Este desplazamiento semántico ha generado confusiones. Se tiende a amalgamar el liberalismo social con el económico, aunque sus énfasis son distintos. Mientras el liberalismo social defiende derechos civiles, libertades individuales e inclusión, el económico privilegia la competitividad de los mercados y minimiza la intervención estatal. Durante la segunda mitad del siglo XX, el neoliberalismo consolidó un proyecto político que adaptó elementos del liberalismo clásico a un mundo globalizado, pero con una fuerte orientación hacia la economía de mercado. Así, figuras como Margaret Thatcher y Ronald Reagan simbolizaron la asociación entre liberalismo y políticas de derecha económica, diluyendo la dimensión social que también caracterizaba al liberalismo clásico.

Por otro lado, muchos movimientos de izquierda más radicales, como el socialismo o el comunismo, consideraron insuficientes las propuestas liberales porque no cuestionaban en profundidad al sistema capitalista. Esto ha contribuido a que hoy el liberalismo se perciba como moderado y equidistante, incluso como una defensa del statu quo económico, lo que explica su asociación contemporánea con la derecha.

Así, mientras el liberalismo clásico se centraba en la libertad individual, lo que algunos llaman “liberalismo moderno”, especialmente en sus vertientes progresista y woke, pone el foco en la justicia social y la equidad. El primero priorizaba la igualdad de oportunidades, confiando en que los individuos podían prosperar en un sistema imparcial; el segundo, en cambio, enfatiza la intervención activa para corregir desigualdades que considera históricas y estructurales. Además, el liberalismo clásico era universalista, defendiendo principios aplicables a todos sin distinción, mientras que el moderno otorga prioridad a las identidades colectivas y las experiencias particulares como base para construir políticas presuntamente más inclusivas. Estas diferencias exponen una tensión insalvable: por un lado, la defensa de la autonomía individual característica del liberalismo clásico; por el otro, el compromiso, irónicamente iliberal, con una justicia social que define al llamado liberalismo moderno.

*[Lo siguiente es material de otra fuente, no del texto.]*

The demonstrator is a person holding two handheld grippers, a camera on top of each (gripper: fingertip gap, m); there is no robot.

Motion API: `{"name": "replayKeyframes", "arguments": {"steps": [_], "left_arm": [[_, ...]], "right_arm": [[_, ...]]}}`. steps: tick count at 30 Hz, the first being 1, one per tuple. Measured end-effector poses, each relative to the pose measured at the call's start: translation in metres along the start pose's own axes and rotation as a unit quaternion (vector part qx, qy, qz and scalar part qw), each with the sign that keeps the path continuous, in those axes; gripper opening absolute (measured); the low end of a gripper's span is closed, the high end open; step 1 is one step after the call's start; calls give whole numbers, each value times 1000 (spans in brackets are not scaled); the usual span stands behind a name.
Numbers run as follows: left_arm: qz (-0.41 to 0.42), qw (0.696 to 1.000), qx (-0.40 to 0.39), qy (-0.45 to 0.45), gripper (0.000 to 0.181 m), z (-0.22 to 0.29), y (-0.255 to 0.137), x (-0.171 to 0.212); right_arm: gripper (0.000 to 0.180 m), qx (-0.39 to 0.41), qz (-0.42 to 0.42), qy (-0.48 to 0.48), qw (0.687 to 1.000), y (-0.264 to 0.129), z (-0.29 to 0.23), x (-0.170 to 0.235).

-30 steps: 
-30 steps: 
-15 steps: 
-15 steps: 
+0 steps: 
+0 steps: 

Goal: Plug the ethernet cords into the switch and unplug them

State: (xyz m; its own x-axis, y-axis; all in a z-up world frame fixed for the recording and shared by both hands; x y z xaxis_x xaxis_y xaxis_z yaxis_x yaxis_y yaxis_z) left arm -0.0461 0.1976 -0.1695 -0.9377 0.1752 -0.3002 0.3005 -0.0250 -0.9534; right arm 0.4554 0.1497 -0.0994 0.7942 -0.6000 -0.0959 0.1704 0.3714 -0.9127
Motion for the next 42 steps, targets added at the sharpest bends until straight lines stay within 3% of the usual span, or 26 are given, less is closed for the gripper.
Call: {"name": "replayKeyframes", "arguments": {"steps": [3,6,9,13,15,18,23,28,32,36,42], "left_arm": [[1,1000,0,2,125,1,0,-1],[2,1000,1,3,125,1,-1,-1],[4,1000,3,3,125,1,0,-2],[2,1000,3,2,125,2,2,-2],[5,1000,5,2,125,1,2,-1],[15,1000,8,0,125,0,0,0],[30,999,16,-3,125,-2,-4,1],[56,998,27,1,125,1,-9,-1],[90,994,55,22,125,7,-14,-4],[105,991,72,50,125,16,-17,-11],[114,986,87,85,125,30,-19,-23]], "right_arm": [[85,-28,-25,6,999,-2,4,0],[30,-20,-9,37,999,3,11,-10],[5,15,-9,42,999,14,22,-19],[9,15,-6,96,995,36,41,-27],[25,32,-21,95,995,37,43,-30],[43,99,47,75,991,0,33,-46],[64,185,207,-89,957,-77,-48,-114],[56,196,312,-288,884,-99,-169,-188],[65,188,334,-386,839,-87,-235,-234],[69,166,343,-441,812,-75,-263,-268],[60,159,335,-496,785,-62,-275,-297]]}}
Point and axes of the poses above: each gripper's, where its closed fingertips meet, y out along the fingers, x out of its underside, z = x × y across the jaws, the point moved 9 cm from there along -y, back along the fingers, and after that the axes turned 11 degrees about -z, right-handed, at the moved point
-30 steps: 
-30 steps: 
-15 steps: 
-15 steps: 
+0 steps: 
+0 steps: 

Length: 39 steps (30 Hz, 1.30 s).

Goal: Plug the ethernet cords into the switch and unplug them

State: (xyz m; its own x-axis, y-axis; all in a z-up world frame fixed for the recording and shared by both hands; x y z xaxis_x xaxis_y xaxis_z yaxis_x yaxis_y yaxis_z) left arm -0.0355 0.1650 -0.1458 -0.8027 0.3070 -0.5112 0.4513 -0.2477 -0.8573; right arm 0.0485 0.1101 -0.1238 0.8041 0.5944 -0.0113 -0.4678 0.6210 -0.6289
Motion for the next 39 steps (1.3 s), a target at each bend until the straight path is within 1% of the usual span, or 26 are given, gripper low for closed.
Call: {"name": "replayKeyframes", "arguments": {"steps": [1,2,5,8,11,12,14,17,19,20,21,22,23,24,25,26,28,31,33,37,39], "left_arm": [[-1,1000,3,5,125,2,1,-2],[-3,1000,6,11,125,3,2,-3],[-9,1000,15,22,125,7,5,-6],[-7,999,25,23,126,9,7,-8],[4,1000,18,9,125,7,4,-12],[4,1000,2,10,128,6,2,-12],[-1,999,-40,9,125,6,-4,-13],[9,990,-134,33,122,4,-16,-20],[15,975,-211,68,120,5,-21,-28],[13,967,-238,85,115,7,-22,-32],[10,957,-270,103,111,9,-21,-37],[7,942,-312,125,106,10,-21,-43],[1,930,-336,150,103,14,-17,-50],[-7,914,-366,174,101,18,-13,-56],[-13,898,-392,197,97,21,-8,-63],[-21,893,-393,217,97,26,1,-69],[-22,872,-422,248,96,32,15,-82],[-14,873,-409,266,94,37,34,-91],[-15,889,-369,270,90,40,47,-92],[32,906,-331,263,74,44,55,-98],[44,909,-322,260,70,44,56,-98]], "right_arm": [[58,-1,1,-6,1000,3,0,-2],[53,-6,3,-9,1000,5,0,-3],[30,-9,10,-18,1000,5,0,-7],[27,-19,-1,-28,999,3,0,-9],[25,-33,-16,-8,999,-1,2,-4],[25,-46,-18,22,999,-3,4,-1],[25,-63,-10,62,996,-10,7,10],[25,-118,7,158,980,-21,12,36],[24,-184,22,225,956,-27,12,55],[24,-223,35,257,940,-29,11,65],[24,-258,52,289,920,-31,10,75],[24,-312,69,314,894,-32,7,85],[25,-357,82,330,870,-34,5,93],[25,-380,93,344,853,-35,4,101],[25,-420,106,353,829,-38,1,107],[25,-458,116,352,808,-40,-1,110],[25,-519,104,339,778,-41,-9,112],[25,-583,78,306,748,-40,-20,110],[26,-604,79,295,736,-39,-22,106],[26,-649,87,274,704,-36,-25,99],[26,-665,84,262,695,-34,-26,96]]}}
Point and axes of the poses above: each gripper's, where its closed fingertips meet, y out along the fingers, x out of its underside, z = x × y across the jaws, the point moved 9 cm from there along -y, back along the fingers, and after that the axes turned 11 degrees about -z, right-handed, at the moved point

De esta manera, ser liberal en 2024 es visto por un extremo político como formar parte de la derecha. La nueva izquierda -el wokismo y la política identitaria– ha desplazado el foco hacia lo que interpreta como diversas formas de opresión. Sin embargo, los “oprimidos” ya no son los miembros de la clase trabajadora, como sostenían los marxistas, sino una pluralidad difusa de grupos que resulta difícil incluso enumerar, pero que, según los wokes, merecen acciones afirmativas (eufemismo para edulcorar a la discriminación positiva y al trato preferencial). Los acólitos de esta nueva izquierda justifican sin reparos que, si para lograr justicia histórica es necesario restringir las libertades de quienes no comparten sus dogmas, la transgresión está más que legitimada (y ni siquiera reconocen que lo sea). Así, imponen una moral pública aún más puritana que aquella contra la que lucharon los liberales clásicos, mientras infantilizan a los supuestos oprimidos, negándoles la autonomía que pretenden defender. Para un liberal clásico como yo, todo esto es inadmisible: la nueva izquierda no es, ni puede ser, una opción política. En este clima moralista y dogmático, no resulta sorprendente que muchos liberales nos sintamos huérfanos políticos.